Find how many lines in the data below mention "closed". Give the number only.

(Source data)
┌──

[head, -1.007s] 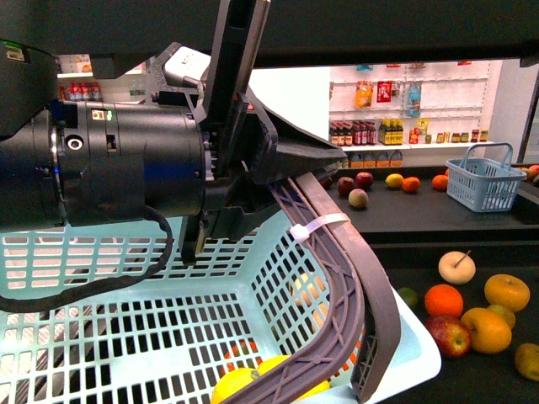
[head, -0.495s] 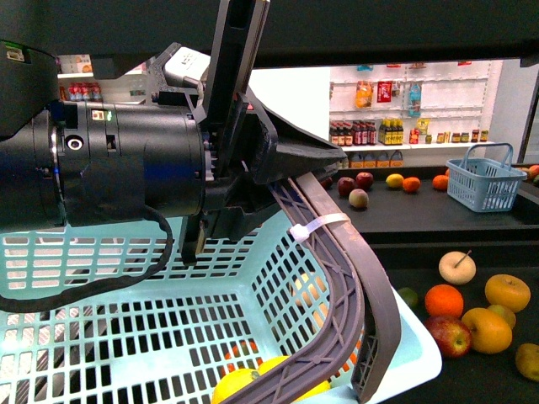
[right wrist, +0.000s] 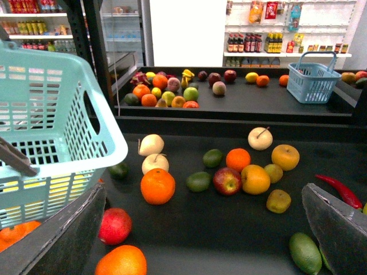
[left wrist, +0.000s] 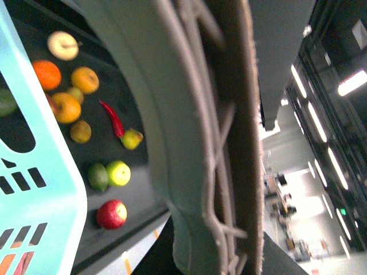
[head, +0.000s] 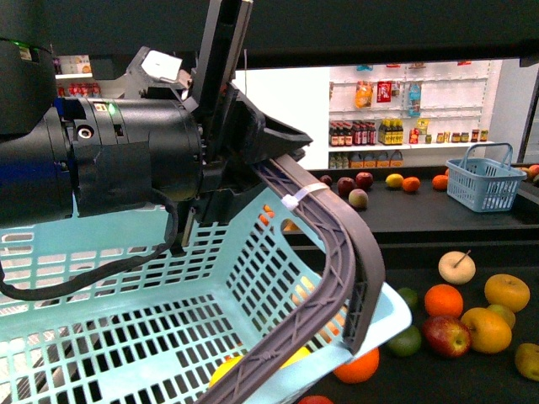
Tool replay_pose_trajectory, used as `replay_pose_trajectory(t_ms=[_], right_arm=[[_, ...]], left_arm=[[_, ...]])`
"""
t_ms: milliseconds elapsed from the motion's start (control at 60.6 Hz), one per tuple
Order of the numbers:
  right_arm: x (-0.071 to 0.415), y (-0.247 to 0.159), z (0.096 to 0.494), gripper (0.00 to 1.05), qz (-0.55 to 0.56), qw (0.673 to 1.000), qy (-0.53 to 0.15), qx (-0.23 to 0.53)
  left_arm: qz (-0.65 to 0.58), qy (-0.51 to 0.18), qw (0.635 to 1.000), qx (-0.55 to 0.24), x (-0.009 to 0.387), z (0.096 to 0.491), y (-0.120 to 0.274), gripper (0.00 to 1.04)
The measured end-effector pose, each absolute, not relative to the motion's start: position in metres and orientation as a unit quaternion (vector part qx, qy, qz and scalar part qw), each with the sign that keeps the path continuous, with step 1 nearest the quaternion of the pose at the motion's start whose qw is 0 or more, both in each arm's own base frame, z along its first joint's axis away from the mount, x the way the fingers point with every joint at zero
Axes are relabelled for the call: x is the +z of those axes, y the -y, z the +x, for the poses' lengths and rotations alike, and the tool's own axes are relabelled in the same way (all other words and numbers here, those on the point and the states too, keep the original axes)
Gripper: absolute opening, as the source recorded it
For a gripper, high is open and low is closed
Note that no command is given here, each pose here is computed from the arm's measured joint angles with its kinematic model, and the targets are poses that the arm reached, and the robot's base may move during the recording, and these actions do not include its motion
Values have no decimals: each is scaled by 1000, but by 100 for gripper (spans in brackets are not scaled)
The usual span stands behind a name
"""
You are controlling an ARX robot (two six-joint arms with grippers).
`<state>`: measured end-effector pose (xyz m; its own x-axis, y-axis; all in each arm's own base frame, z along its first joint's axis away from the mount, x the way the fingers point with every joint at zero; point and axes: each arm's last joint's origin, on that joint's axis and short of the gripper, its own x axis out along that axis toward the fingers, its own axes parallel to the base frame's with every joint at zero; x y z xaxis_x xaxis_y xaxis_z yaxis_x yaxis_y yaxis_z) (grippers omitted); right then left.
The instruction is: Pick lemon from shelf
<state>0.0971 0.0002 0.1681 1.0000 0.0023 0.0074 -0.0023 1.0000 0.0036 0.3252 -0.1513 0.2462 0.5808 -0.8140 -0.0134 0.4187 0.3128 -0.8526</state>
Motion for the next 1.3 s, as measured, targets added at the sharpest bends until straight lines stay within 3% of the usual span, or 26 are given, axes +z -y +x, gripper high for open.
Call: replay_pose_trajectory(t_ms=[231, 462, 644, 957, 1304], right_arm=[[168, 0, 97, 102, 2, 1000, 4, 1], [168, 0, 97, 102, 2, 1000, 4, 1], [168, 0, 97, 102, 2, 1000, 4, 1], [168, 0, 97, 102, 2, 1000, 4, 1], [168, 0, 97, 102, 2, 1000, 4, 1]], left_arm=[[-515, -153, 789, -299, 241, 363, 111, 9], [-606, 3, 770, -201, 247, 403, 25, 9], [-625, 77, 759, -164, 244, 410, -32, 9], [-648, 102, 739, -151, 228, 400, -89, 9], [-650, 97, 741, -138, 203, 374, -108, 9]])
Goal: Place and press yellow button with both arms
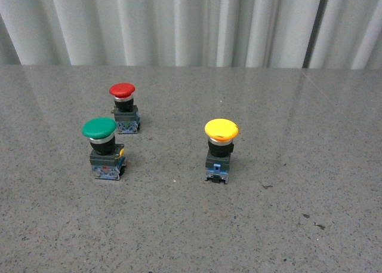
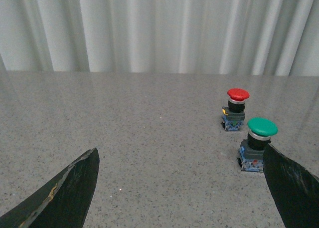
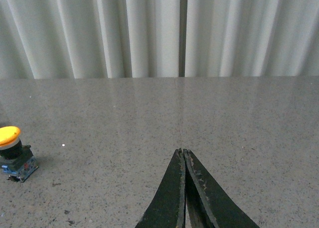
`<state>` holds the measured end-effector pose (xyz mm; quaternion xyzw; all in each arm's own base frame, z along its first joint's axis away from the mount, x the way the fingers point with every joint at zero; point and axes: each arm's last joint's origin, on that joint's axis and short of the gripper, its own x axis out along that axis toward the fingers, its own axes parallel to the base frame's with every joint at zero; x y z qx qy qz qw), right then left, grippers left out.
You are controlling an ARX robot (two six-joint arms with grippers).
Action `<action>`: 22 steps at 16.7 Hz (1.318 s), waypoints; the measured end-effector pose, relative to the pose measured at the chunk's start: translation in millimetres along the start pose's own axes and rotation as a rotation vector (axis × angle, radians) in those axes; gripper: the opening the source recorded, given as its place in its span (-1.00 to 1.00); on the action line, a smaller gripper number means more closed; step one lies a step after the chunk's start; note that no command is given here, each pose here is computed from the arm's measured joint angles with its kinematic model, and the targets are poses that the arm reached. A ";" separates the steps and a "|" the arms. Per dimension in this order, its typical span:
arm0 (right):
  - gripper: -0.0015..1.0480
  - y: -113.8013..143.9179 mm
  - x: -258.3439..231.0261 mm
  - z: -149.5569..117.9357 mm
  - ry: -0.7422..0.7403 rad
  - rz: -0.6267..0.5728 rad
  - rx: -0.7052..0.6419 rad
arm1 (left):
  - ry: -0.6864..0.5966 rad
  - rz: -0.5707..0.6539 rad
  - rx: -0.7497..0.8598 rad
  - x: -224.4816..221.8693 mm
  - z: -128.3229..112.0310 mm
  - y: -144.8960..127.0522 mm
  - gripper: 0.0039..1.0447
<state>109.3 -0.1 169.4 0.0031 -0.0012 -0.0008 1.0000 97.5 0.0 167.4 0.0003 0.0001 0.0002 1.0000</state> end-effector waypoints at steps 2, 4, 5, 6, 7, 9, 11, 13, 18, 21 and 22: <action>-0.97 0.0 -3.1 -0.4 0.002 0.000 0.000 | 0.001 0.000 0.000 0.0 -0.2 0.0 0.88; -0.97 0.1 -12.2 0.2 -0.023 0.003 0.000 | 0.000 -0.001 0.000 0.0 0.0 0.0 0.88; -0.97 -0.1 -12.1 -2.3 -0.001 0.001 0.000 | 0.000 -0.001 0.000 0.0 -0.1 0.0 0.88; -0.97 0.0 -12.0 -2.8 0.005 0.001 0.000 | 0.000 -0.001 0.000 0.0 0.0 0.0 0.88; -0.97 0.0 -12.1 -1.9 -0.005 0.002 0.000 | 0.000 0.001 0.000 0.0 0.0 0.0 0.88; -0.97 0.0 -12.1 -2.3 -0.001 0.002 0.000 | 0.000 0.000 0.000 0.0 0.0 0.0 0.88; -0.97 0.0 -12.1 -2.3 -0.001 0.002 0.000 | 0.000 0.000 0.000 0.0 0.0 0.0 0.88; -0.76 0.0 -12.1 -2.3 -0.001 0.002 0.000 | 0.000 0.000 0.000 0.0 0.0 0.0 0.88; 0.36 0.0 -12.1 -2.3 -0.001 0.002 0.000 | 0.000 0.000 0.000 0.0 0.0 0.0 0.88; 0.91 0.0 -12.1 -2.3 -0.001 0.002 0.000 | 0.000 0.000 0.000 0.0 0.0 0.0 0.88; 0.86 0.0 -12.1 -2.3 -0.001 0.002 0.000 | 0.000 0.000 0.000 0.0 0.0 0.0 0.88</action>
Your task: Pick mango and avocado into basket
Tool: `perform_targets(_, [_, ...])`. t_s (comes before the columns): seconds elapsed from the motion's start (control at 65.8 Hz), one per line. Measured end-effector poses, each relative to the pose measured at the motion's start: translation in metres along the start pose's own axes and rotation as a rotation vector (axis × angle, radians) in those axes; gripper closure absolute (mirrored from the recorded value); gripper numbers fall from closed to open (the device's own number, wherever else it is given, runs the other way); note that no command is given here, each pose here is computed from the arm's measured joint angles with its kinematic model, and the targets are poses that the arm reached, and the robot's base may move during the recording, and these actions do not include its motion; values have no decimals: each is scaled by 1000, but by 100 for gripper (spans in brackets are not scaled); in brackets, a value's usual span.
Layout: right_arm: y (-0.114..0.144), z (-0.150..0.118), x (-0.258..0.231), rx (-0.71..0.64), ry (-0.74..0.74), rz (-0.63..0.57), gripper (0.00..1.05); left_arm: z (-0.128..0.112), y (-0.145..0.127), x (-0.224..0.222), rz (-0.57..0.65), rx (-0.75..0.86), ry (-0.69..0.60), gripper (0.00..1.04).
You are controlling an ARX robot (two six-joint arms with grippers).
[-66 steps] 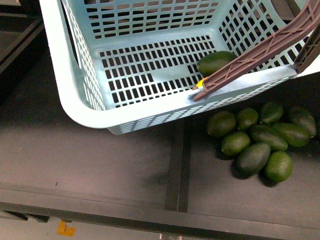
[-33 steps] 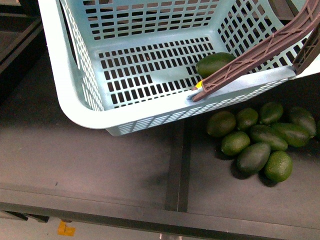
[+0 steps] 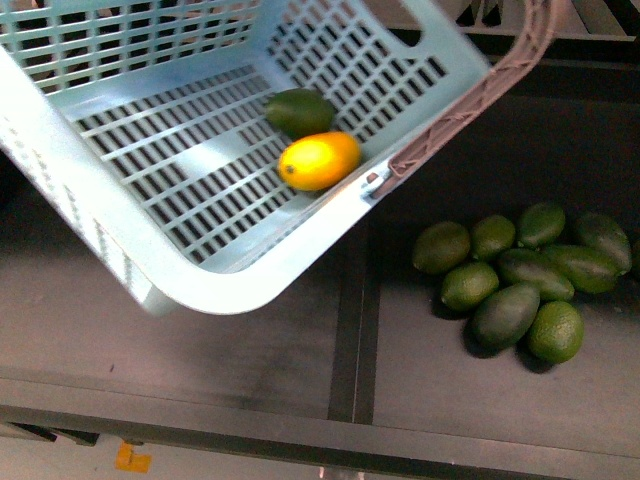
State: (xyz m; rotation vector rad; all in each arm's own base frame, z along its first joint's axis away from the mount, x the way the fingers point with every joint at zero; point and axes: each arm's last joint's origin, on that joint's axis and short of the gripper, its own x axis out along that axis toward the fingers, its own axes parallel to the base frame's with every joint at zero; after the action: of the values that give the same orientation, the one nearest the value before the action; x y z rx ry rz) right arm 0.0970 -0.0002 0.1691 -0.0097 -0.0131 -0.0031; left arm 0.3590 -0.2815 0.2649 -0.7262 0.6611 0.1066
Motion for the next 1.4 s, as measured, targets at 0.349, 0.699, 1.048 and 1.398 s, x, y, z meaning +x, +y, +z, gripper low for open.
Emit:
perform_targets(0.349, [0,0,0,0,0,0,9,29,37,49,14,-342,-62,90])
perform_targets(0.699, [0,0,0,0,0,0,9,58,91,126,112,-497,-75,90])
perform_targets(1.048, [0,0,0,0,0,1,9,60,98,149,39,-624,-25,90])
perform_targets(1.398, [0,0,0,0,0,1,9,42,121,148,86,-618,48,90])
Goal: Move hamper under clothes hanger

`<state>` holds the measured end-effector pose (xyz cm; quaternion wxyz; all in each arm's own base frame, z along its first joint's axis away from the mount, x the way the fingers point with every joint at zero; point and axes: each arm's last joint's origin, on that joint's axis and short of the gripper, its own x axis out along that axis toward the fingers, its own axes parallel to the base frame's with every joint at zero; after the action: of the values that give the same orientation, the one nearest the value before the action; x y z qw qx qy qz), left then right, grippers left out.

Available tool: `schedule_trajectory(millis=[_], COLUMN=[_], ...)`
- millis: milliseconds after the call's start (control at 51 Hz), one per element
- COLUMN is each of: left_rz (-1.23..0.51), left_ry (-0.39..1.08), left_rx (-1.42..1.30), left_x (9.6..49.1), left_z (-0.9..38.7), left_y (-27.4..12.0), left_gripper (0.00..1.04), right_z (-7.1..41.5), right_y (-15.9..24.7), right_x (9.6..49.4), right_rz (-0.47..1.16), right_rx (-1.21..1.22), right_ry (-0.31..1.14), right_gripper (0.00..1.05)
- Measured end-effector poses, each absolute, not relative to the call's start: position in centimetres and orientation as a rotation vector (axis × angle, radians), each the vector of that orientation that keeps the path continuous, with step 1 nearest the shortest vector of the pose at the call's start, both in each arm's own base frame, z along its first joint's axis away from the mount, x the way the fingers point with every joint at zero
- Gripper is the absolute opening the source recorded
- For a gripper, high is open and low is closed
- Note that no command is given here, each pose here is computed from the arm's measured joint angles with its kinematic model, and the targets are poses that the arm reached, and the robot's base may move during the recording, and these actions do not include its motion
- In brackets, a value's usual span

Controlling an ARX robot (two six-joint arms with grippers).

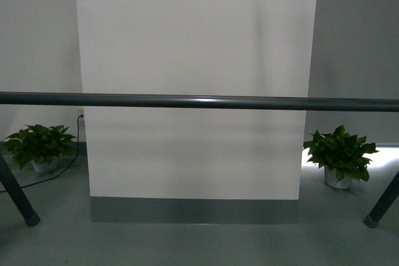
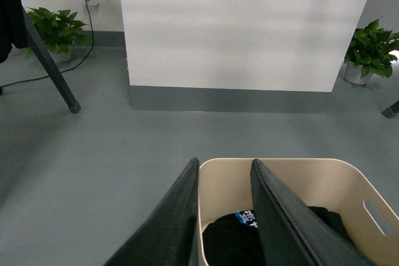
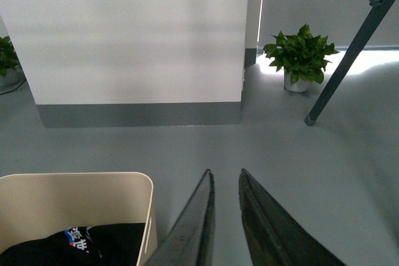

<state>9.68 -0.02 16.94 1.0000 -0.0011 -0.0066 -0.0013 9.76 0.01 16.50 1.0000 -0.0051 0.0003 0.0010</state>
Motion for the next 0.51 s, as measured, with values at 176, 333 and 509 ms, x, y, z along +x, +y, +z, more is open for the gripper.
schedule_trajectory(millis=[176, 333, 509], left_rz=[-0.003, -0.003, -0.003], left_ry=[-0.013, -0.013, -0.013], left_rx=[-0.002, -0.002, -0.002], left_x=[9.68, 9.68, 9.68], left_z=[16.94, 16.94, 16.94], left_y=[-0.02, -0.02, -0.02], left_gripper=[0.72, 0.97, 0.98], right_z=[16.5, 16.5, 16.5], right_y=[0.01, 0.01, 0.01], right_x=[9.76, 9.76, 9.76], right_rz=[0.002, 0.002, 0.002], right_rx=[-0.01, -0.01, -0.01], right_ry=[0.001, 0.001, 0.001], right_gripper=[0.53, 0.78, 0.96])
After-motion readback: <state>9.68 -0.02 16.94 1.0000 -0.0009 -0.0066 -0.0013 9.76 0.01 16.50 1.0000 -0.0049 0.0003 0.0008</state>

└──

■ **Answer**:
4